--- TASK TO CARRY OUT ---
Present the count of lines in the entries below that hold "brown", and present nothing else.

--- Stored data entries ---
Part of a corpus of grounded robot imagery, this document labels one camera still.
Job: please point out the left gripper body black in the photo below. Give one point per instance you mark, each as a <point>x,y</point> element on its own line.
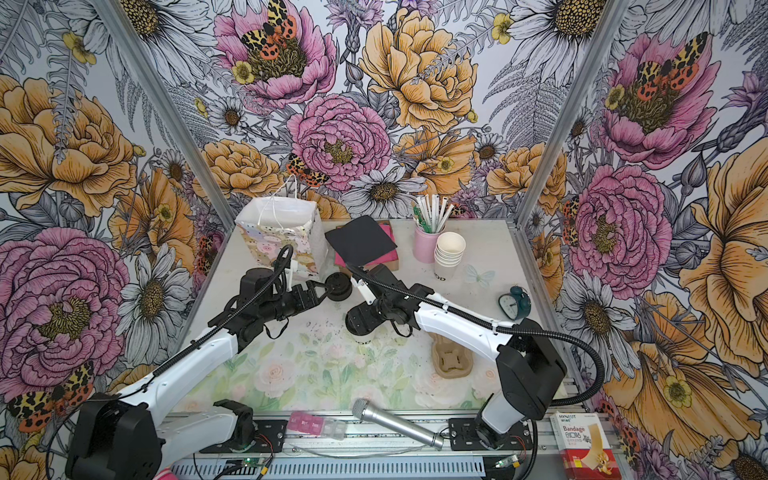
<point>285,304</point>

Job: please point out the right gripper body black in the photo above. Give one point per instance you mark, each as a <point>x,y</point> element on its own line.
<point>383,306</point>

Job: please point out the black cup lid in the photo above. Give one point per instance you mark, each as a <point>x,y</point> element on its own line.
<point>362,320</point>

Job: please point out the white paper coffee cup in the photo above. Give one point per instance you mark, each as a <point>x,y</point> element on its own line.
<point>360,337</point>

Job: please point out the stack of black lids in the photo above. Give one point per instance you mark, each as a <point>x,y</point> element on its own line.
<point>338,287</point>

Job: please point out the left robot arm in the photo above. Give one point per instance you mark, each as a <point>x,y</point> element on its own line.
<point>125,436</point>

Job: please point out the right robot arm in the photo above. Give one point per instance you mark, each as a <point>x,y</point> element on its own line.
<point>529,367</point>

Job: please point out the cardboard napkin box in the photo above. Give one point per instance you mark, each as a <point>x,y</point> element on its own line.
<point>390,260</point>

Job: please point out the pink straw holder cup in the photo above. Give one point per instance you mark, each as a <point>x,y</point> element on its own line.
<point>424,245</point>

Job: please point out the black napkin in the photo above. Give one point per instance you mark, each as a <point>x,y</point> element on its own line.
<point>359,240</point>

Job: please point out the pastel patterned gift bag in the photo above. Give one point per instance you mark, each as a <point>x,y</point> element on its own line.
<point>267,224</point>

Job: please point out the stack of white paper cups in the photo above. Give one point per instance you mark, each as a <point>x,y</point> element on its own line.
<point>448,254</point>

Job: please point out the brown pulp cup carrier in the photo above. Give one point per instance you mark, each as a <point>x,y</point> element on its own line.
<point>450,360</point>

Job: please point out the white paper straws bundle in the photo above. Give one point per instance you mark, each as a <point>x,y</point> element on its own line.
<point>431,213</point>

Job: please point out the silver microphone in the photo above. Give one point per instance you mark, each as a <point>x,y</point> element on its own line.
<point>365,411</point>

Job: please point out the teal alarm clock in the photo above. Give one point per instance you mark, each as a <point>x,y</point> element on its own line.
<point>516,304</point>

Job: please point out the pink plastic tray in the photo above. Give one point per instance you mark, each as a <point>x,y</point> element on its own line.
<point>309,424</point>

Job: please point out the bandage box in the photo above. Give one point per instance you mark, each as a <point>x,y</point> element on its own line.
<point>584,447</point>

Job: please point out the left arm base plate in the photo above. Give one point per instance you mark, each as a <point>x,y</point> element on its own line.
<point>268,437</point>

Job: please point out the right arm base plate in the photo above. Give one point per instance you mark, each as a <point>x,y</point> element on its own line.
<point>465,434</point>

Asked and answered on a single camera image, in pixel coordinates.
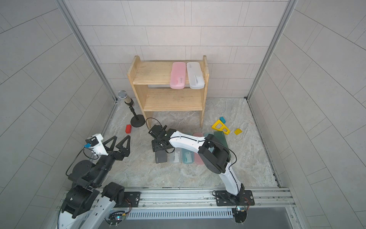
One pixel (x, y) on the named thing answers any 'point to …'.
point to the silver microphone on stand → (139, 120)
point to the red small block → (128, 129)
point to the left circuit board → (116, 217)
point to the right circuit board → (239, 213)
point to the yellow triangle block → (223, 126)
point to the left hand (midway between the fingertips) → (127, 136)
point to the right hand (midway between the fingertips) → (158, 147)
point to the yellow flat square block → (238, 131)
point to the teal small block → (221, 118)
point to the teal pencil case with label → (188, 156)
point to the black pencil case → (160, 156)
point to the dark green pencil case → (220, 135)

==

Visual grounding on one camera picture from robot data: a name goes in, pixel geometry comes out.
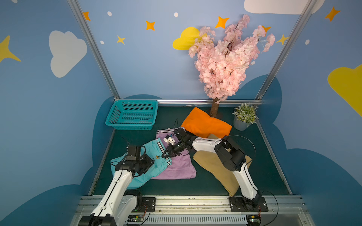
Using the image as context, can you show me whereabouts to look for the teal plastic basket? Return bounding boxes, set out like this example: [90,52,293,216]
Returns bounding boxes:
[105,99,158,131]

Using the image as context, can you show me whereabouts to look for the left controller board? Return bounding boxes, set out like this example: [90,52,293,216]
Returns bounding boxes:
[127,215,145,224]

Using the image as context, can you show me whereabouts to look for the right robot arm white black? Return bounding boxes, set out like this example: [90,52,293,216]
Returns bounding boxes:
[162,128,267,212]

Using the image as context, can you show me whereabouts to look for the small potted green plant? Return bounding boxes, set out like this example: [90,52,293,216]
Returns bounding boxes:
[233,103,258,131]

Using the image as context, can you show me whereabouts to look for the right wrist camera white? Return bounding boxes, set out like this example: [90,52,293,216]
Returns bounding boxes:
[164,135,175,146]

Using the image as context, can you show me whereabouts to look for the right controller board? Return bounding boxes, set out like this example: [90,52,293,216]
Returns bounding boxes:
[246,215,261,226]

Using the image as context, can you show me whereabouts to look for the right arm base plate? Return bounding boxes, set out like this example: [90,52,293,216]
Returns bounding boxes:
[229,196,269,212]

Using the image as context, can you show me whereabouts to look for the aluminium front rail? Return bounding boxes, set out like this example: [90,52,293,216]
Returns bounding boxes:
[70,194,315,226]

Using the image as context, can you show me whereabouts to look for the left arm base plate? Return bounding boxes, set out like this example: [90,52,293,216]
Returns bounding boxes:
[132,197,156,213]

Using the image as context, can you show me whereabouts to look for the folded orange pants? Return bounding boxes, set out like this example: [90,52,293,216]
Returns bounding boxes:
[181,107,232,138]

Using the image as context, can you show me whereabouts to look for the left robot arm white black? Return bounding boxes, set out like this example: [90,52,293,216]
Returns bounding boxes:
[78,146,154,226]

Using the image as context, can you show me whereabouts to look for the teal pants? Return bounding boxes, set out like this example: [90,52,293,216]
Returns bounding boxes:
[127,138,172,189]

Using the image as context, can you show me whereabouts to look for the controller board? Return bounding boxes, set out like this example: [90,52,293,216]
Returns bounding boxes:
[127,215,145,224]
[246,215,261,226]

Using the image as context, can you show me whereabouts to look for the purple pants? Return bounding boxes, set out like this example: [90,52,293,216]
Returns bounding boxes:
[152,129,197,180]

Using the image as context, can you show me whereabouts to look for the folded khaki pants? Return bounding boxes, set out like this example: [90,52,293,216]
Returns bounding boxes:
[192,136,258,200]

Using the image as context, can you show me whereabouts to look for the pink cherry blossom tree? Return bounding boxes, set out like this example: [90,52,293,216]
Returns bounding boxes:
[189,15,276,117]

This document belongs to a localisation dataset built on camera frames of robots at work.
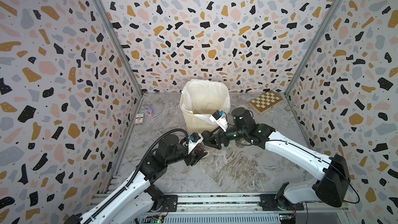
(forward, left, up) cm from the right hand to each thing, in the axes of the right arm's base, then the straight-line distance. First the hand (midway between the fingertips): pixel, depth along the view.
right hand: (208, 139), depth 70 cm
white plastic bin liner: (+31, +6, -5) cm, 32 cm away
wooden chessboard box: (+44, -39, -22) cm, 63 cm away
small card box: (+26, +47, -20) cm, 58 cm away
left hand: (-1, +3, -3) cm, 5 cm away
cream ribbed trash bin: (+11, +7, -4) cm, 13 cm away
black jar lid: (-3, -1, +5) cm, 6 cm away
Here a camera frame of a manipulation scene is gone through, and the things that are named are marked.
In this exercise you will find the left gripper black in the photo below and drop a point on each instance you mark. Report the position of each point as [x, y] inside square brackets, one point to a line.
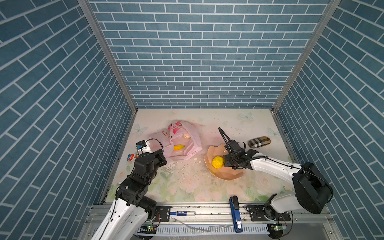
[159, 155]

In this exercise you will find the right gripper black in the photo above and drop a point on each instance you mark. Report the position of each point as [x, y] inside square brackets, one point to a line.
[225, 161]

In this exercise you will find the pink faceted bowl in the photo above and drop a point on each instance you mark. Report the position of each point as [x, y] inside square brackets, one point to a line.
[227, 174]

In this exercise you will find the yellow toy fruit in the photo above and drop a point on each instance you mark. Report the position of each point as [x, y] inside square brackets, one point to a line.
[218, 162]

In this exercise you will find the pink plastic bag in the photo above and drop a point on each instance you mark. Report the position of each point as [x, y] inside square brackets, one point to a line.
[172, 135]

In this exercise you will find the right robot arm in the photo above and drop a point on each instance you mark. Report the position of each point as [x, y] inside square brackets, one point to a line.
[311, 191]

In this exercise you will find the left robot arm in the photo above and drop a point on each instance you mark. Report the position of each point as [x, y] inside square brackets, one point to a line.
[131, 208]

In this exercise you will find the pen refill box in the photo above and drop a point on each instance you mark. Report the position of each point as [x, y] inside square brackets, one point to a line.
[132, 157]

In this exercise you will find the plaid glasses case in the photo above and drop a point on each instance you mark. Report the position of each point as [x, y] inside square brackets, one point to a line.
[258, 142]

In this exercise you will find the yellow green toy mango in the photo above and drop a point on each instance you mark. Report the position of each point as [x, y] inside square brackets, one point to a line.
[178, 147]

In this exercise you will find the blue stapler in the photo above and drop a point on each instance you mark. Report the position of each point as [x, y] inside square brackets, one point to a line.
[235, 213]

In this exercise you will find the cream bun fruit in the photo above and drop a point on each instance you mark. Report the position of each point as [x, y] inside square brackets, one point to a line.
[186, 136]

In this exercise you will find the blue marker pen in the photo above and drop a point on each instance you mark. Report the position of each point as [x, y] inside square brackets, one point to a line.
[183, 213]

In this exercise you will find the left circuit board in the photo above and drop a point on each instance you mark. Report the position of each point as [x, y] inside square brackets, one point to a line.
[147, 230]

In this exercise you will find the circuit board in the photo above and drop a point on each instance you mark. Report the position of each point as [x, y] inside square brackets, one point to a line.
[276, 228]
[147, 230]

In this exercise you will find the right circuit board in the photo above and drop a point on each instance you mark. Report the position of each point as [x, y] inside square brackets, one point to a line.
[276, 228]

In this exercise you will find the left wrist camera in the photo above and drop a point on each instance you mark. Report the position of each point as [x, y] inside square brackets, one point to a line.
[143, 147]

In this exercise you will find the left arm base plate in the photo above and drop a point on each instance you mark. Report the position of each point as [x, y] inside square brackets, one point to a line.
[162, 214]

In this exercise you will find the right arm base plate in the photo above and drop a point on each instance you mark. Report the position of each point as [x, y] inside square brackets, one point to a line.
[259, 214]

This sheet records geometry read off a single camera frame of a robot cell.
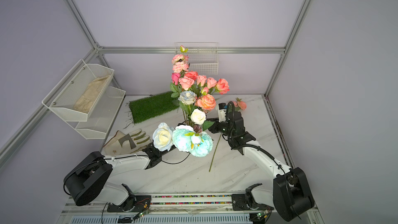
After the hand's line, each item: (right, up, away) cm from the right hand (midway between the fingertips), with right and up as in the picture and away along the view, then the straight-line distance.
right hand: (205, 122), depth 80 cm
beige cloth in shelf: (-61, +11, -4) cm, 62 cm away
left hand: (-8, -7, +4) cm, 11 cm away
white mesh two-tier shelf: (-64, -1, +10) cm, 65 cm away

--

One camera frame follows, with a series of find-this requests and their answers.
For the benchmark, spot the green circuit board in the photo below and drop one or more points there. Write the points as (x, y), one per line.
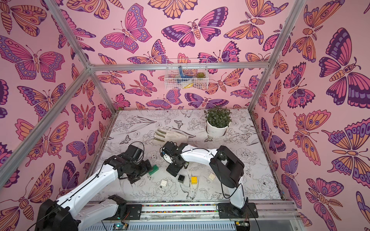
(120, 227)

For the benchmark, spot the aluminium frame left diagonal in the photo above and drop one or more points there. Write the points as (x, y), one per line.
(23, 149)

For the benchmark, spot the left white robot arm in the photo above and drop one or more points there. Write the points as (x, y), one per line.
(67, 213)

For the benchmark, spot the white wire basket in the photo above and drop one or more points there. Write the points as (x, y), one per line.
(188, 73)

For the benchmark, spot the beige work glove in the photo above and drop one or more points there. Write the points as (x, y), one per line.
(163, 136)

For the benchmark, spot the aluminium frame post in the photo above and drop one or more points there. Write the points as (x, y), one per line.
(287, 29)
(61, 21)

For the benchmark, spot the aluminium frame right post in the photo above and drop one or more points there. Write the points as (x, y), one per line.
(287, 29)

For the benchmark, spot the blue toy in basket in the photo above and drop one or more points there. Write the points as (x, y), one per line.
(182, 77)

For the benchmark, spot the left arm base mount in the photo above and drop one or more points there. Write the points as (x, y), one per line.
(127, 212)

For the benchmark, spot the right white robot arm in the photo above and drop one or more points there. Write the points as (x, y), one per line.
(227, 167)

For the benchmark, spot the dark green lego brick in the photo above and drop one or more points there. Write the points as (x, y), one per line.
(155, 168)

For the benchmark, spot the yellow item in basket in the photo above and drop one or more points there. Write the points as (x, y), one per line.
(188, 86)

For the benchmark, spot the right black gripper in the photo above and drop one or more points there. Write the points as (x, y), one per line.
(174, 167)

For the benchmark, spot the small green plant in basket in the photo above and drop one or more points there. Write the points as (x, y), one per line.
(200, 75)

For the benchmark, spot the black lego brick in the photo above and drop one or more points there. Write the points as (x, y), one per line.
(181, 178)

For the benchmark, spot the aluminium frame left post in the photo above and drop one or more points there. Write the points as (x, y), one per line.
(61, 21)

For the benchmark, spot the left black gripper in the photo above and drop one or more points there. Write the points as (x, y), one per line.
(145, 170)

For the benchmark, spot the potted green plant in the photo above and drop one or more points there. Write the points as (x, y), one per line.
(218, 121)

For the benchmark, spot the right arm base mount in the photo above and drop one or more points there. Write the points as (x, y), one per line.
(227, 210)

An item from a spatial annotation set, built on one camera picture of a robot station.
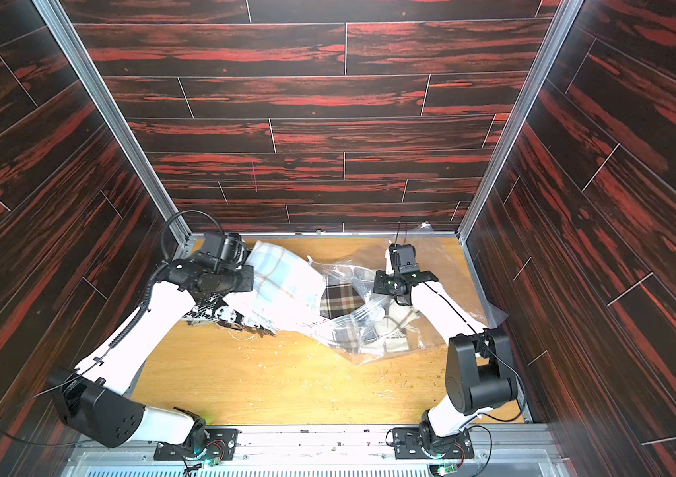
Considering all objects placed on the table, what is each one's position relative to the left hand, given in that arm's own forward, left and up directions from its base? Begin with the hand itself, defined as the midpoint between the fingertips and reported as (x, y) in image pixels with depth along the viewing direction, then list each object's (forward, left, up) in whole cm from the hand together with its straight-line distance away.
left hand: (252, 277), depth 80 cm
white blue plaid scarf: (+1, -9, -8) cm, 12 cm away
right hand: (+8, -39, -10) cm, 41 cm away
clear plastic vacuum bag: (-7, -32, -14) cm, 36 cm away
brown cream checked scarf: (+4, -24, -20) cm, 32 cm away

--- ANSWER BOX ---
2